WORK TO COMPLETE. Give again, word for word, each line below starting at the one that contains "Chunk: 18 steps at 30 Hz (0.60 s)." and ending at the one that contains "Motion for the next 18".
----- TASK DATA
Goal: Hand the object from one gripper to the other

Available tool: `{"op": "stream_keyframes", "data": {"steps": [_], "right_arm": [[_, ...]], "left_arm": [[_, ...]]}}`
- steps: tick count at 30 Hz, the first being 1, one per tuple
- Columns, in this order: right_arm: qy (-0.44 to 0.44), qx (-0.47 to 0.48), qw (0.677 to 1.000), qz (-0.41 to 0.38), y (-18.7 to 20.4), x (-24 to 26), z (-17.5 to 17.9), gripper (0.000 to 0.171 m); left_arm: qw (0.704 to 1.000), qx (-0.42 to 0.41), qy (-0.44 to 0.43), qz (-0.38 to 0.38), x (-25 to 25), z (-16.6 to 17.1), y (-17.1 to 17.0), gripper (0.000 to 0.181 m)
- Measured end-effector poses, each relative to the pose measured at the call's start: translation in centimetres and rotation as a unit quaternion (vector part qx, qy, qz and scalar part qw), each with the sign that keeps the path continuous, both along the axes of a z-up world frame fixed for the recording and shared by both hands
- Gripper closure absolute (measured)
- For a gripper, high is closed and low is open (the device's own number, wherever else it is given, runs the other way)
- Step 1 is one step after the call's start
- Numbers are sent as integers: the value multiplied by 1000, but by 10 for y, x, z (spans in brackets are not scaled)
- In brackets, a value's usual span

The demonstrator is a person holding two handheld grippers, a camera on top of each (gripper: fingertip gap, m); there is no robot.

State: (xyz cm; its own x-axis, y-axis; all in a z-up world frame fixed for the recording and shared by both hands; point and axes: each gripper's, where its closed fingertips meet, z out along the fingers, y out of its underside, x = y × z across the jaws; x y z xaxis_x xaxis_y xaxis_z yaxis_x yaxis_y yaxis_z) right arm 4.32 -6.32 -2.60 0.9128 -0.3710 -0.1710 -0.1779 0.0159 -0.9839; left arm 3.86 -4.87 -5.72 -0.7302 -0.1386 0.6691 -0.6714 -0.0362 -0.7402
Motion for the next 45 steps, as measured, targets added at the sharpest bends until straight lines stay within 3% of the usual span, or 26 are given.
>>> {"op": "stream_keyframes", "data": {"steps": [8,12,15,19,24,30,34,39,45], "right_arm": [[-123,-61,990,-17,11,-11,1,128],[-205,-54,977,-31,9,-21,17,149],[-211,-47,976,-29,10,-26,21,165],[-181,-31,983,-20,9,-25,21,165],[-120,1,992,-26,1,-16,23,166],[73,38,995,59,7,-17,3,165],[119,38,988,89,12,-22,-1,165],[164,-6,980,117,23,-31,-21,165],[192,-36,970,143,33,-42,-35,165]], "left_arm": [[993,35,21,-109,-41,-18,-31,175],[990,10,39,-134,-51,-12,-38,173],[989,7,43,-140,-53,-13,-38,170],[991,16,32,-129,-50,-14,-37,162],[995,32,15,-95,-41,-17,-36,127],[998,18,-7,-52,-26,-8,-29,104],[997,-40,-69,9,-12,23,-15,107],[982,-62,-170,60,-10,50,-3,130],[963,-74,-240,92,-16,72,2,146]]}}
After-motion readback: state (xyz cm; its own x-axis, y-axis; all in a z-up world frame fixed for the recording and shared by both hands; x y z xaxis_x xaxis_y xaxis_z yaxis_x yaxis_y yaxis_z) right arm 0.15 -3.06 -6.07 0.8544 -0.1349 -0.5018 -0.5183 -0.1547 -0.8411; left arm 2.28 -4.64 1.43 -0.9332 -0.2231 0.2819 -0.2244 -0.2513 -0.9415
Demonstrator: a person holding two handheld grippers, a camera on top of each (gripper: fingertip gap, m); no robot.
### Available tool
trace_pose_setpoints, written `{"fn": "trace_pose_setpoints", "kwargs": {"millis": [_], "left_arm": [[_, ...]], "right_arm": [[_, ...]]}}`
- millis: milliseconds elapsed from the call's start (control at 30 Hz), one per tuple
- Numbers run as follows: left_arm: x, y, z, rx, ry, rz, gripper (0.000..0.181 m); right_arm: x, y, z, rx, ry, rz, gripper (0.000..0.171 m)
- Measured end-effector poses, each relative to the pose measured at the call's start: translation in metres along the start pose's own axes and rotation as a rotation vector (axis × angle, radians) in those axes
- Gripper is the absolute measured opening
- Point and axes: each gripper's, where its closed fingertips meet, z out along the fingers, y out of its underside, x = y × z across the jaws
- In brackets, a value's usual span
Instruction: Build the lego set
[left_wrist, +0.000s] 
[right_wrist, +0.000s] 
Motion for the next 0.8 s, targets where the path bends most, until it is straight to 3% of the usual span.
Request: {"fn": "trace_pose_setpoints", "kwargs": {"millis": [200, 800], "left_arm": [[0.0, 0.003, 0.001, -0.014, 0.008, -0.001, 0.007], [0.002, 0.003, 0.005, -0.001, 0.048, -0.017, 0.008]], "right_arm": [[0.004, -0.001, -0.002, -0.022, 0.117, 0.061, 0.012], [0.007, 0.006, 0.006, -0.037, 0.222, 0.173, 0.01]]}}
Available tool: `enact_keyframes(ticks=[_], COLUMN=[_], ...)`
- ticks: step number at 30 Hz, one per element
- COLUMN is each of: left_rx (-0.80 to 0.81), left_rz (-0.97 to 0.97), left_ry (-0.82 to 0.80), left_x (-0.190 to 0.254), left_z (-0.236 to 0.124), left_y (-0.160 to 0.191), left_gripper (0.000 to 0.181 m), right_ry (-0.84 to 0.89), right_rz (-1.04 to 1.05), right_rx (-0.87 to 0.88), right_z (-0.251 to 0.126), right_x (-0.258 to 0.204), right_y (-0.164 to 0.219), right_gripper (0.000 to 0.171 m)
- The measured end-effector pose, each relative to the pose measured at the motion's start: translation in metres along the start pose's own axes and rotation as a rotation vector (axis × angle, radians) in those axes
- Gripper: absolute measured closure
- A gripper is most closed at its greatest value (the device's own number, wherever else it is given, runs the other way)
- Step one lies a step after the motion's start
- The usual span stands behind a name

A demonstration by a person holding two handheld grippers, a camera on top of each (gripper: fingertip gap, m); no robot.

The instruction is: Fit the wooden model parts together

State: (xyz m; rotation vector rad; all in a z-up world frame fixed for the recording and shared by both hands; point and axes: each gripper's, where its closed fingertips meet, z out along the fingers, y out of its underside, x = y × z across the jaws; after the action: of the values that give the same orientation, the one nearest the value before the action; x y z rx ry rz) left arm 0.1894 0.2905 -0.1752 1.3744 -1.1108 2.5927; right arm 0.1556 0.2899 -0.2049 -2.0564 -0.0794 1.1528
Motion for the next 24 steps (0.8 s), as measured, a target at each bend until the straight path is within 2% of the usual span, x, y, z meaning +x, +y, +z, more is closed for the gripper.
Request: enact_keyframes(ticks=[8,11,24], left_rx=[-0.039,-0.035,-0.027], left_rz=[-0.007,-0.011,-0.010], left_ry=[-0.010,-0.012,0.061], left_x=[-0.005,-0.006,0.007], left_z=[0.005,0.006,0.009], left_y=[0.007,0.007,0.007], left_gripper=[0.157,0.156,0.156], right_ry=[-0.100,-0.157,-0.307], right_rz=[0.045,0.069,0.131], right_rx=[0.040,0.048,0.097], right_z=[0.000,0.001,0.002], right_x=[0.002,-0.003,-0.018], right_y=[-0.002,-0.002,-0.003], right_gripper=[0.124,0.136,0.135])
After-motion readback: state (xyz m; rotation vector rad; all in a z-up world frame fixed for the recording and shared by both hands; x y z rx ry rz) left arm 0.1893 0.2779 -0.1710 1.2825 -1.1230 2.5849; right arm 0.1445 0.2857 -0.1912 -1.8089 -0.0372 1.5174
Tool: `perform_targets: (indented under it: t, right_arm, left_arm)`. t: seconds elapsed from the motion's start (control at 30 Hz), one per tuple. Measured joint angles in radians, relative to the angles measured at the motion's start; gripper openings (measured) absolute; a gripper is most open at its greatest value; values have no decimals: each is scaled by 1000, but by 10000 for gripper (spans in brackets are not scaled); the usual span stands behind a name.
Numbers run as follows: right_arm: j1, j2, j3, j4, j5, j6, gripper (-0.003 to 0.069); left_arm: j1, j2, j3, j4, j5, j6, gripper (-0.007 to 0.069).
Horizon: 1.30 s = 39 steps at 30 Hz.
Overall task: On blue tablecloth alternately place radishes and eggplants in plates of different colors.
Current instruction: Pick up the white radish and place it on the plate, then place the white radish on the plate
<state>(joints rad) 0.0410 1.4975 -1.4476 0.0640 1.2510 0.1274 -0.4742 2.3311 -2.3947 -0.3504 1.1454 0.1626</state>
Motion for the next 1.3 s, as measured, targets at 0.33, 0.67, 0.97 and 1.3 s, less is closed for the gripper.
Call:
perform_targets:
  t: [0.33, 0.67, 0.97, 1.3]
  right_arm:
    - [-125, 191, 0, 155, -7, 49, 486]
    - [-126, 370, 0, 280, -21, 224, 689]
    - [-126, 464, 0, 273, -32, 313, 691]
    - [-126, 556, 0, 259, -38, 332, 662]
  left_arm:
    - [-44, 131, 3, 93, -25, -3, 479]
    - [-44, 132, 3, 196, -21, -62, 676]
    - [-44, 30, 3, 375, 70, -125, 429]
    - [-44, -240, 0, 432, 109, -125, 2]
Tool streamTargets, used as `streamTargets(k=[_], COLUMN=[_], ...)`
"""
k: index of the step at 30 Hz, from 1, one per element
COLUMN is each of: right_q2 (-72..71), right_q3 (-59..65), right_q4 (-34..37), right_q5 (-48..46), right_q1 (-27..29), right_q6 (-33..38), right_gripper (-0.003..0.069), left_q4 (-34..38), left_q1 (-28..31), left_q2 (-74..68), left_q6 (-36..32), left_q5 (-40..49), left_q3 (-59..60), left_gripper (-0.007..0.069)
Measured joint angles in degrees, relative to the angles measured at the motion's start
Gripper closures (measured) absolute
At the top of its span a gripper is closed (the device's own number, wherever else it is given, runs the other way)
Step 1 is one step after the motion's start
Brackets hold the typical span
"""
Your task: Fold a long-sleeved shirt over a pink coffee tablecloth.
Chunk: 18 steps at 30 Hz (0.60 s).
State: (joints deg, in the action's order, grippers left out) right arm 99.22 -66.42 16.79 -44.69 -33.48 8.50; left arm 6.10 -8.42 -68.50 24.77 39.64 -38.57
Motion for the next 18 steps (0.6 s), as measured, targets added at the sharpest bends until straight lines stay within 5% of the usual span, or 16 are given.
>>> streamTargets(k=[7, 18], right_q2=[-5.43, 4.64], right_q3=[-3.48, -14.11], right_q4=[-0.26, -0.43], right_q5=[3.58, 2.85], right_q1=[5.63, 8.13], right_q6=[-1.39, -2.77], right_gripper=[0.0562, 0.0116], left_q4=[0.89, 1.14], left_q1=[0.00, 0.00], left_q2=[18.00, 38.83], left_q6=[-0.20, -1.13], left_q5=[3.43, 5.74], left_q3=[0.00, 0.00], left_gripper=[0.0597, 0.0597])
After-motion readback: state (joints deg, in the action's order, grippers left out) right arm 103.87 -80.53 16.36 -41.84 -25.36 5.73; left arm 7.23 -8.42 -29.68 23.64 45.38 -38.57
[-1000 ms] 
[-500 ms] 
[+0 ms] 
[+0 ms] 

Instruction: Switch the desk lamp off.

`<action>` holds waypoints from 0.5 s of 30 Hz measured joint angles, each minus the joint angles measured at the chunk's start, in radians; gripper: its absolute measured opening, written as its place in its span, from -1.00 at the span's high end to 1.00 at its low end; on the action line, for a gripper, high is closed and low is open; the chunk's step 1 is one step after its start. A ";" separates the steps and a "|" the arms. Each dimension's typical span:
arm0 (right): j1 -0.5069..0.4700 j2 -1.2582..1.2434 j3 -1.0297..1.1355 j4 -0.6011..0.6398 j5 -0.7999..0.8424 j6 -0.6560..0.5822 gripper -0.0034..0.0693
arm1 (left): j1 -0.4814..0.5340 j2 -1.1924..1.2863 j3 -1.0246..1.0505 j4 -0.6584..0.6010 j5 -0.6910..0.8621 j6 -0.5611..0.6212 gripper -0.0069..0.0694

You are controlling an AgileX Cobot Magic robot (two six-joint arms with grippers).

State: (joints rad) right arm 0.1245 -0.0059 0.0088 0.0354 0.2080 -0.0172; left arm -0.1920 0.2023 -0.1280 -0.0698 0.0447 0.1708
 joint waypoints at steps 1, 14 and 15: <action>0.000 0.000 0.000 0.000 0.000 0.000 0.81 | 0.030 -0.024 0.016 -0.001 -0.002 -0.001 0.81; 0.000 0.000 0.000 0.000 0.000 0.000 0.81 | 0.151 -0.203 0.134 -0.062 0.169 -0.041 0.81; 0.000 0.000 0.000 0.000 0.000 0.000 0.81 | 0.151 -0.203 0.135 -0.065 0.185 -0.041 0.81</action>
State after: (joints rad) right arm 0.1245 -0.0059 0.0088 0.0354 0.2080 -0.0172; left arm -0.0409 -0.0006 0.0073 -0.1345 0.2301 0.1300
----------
TASK RESULT.
Chunk: 18 steps at 30 Hz (0.60 s).
State: (joints deg, in the action's order, grippers left out) right arm 99.22 -66.42 16.79 -44.69 -33.48 8.50; left arm 6.10 -8.42 -68.50 24.77 39.64 -38.57
Motion for the next 18 steps (0.6 s), as measured, targets added at the sharpest bends until straight lines stay within 5% of the usual span, or 16 are given.

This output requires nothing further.